Where a line in the entries below contains the word "Could", count it. Return the total alone.

***** Material provided

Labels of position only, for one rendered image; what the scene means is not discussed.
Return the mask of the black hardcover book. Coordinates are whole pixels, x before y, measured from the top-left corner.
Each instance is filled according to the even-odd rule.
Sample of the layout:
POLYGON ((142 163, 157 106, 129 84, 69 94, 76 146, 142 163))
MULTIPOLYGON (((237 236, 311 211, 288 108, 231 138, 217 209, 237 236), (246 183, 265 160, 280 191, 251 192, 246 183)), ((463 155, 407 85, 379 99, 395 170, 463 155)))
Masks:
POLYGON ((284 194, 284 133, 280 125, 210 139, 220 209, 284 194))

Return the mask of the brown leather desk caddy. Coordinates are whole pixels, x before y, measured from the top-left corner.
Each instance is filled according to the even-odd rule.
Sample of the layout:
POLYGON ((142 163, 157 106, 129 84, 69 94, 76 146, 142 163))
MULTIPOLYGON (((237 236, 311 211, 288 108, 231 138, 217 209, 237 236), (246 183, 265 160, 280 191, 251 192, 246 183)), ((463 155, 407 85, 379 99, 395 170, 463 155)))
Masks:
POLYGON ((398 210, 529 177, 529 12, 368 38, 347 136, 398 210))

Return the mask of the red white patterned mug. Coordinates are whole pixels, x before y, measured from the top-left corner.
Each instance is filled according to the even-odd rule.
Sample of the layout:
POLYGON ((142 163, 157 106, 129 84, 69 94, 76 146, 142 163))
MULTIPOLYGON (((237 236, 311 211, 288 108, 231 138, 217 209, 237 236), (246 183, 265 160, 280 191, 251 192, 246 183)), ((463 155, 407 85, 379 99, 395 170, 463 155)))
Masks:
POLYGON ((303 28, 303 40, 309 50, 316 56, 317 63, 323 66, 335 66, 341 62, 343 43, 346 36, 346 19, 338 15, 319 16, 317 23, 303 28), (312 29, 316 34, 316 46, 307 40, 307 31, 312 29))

**********
***** Material provided

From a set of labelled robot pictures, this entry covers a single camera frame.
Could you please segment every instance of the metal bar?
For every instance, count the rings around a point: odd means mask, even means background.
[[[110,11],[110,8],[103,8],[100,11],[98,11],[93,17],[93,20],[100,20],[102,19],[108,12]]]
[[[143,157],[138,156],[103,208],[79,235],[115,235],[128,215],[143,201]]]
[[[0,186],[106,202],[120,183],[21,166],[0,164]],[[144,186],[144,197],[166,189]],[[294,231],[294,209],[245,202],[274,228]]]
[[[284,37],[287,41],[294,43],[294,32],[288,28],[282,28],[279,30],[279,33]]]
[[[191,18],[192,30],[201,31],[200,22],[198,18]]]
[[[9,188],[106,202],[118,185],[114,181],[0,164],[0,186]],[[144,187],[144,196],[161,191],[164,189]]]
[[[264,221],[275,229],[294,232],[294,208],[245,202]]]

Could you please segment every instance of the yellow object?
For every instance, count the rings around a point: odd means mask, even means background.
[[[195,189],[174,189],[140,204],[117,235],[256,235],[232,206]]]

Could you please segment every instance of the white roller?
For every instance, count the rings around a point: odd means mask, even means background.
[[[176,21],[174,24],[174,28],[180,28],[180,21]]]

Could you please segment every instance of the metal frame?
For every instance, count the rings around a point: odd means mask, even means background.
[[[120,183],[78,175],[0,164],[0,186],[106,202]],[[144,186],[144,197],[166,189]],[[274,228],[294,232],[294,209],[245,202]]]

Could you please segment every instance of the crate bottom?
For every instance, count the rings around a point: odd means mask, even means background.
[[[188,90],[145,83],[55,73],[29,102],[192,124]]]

**********
***** Material provided

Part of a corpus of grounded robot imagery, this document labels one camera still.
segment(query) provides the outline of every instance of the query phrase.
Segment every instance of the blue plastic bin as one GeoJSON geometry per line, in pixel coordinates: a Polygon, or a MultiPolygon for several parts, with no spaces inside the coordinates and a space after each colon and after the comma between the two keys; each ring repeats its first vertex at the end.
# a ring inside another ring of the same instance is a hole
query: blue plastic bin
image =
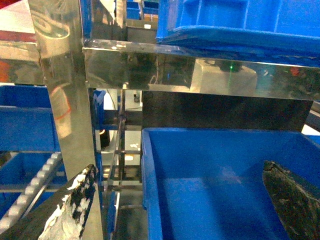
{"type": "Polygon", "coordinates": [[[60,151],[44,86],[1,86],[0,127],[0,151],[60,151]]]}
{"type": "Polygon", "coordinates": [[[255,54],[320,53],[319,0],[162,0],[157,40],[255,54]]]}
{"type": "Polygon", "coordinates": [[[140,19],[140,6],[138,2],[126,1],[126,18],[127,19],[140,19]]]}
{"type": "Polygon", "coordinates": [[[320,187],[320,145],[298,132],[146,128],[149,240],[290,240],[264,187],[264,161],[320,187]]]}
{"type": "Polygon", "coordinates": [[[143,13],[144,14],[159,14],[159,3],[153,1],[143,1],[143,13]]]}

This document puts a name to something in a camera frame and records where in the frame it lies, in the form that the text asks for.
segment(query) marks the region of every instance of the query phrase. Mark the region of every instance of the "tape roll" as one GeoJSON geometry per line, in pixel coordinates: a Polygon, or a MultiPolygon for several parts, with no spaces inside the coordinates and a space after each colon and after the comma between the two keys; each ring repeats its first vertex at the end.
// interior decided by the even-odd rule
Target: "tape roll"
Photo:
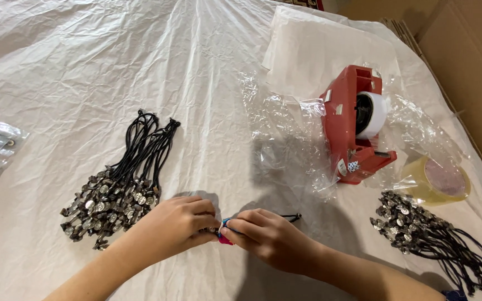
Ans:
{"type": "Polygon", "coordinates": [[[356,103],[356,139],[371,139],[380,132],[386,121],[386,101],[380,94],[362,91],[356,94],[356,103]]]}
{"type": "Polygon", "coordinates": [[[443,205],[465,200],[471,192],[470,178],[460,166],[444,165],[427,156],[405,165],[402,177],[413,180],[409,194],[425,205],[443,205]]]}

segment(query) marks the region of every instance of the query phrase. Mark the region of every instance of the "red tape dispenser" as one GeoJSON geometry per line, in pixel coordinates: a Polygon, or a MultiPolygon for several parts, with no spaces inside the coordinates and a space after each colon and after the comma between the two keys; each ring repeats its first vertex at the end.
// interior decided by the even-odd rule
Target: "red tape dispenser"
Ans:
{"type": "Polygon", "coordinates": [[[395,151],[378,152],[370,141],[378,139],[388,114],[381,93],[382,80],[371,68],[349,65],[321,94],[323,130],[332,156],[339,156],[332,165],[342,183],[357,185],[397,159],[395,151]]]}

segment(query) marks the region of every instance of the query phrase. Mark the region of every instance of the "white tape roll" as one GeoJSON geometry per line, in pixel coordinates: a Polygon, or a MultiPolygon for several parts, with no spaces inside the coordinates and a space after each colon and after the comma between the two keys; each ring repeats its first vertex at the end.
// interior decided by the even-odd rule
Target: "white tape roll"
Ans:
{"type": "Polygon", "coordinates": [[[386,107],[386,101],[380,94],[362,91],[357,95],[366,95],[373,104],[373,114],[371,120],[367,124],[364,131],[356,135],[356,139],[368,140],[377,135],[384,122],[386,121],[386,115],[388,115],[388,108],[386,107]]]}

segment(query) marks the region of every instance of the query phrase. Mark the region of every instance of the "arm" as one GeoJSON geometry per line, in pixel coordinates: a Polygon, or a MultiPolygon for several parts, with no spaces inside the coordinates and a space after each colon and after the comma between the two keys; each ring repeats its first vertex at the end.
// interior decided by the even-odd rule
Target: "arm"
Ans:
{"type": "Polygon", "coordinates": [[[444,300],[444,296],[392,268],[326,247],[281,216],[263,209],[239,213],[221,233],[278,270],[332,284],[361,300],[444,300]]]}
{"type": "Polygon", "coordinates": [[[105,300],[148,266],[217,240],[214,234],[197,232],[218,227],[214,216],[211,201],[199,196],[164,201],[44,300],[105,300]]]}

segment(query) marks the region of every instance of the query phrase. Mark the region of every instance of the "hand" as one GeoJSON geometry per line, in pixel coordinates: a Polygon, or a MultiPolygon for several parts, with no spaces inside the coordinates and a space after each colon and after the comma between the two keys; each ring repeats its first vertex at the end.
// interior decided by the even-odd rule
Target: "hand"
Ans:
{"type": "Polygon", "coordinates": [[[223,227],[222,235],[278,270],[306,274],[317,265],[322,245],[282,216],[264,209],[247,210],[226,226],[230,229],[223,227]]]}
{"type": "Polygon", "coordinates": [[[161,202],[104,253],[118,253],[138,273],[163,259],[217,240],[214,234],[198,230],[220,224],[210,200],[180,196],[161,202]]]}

**********

§ Result below
5